» **TASK DESCRIPTION**
Using the data beneath this instruction, retype only the lines from the one that contains "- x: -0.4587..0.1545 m" down to the one that contains "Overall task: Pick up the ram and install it", both included, exactly as they appear.

» **SUPPLIED INFORMATION**
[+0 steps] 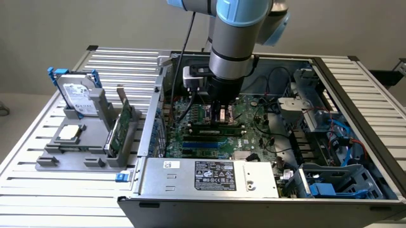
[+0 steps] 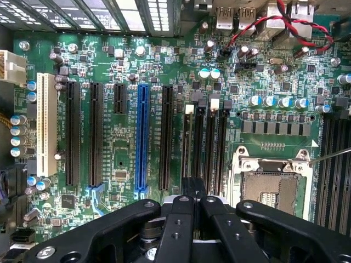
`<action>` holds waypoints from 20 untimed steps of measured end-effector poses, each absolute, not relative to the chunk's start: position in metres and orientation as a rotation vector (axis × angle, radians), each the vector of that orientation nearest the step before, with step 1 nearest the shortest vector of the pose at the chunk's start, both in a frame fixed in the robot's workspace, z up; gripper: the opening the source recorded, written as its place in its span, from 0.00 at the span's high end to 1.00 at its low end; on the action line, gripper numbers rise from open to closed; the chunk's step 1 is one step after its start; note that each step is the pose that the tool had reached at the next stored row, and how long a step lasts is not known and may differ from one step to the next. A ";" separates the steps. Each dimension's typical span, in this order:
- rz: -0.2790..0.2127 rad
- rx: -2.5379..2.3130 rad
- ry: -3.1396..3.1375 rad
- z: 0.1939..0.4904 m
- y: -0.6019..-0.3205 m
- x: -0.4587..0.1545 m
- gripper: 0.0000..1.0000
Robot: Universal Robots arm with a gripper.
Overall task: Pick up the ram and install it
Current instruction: 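Press down the ram until it locks into place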
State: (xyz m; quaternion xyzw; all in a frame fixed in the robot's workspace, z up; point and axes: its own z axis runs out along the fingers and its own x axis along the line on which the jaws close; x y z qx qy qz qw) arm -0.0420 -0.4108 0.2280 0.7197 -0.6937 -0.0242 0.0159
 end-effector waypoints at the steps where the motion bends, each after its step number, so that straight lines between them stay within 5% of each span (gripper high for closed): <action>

» **ANSWER BOX**
- x: -0.4587..0.1545 m
- gripper: 0.0000..1.0000
Robot: Universal Robots arm with a gripper.
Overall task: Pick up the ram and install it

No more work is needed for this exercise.